Wizards: A set of wizards automates the construction of data objects, page objects (Java or HTML), frames, session objects, and other project components. The Frameset Wizard simplifies the tricky job of creating a site with frames.
Java Bean Editor: The Bean Editor gives access to the methods and properties of any Java container or Java Bean, allowing them to be set up at design time. This is a convenient way of moving and resizing fields, changing layout and colors, and adding new visual objects to a page. Third-party Beans can also be modified with the Editor.
Live Data Viewer: Once data objects have been created, they can immediately be tested against live data instead of having to wait until the whole application is up and running. This means that they can immediately be advanced to "tested and working correctly" status.
Integrated Debugger: Supports local or remote sessions through the JDK 1.1 debugging interface. This means a developer can run Studio on a local machine and attach to a JVM running on a different server. All the normal debug functions, such as single stepping and setting breakpoints, are still available, for instance:
Team Development Support: NetDynamics provides version control facilities through the standard SCC (Source Code Control) API. The Starbase StarTeam product is included with NetDynamics, but any other compatible product can be used -- for instance ClearCase from Rational, PVCS from Intersolv, or Source Integrity from Mortice Kern Systems.
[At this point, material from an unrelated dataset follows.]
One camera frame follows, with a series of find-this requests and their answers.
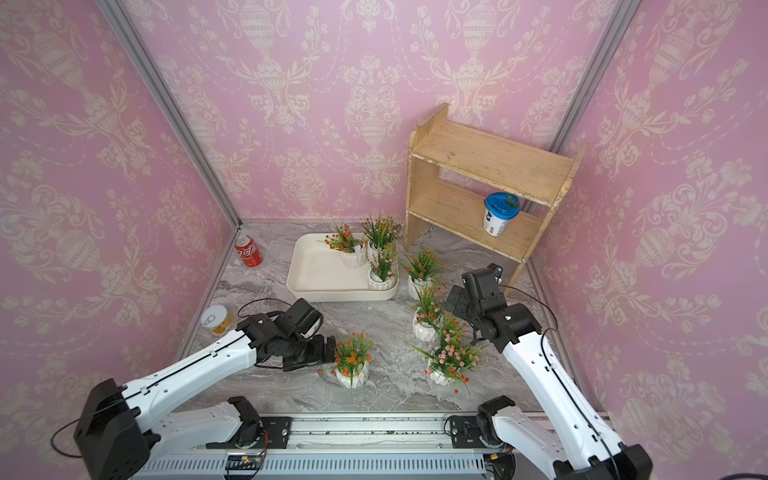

Supplied with Studio and the Application Server, this is a library of 400 Java classes and 4,000 methods that can be reused and refined to provide much of the functionality of an original application. It is fully compatible with Sun's JDK 1.1 and backwards compatible with earlier versions of the JDK and NetDynamics. JOF classes can be used when programming visually with Studio, or when coding directly with an editor.
The Framework supplies the following objects: visual presentation, data access, transaction control, dynamic page management, business functionality, security, session management, and utility functions.
One set of classes confers interaction between Java and HTML pages -- so that, for instance, an applet in a frame set can display related HTML pages in a neighboring frame.
NetDynamics owes its success in large measure to the exploitation of reusable software technology. By building on standards like CORBA, Java, and the Web, it saved a huge amount of time and effort -- not least debugging effort. Then it plowed the time thus gained back into a thoughtful analysis of what organizations really need. The foundations of the product are firm -- a sound technical architecture based on the latest distributed object technology that has a long life ahead of it, and carefully designed to meet some of the most urgent needs of today's corporations. Its architecture is also open at a number of levels -- notably the PACs which allow almost any external system to be hooked in to the Application Server -- and dozens of Isis have already signed up to integrate their products. About the only major risk is the heavy reliance on Java, but turning that around it is clear that NetDynamics has done as much as anyone to ensure that Java is a commercial success.
NetDynamics' sophisticated marketing strategy of focusing on "lighthouse" customers quickly yielded a number of prestigious reference sites. Together with the product's long list of desirable features, these helped sales to grow at 50 percent per quarter ? equivalent to 500% per year. Now the word is spreading among Web developers and IT managers alike -- NetDynamics has an edge.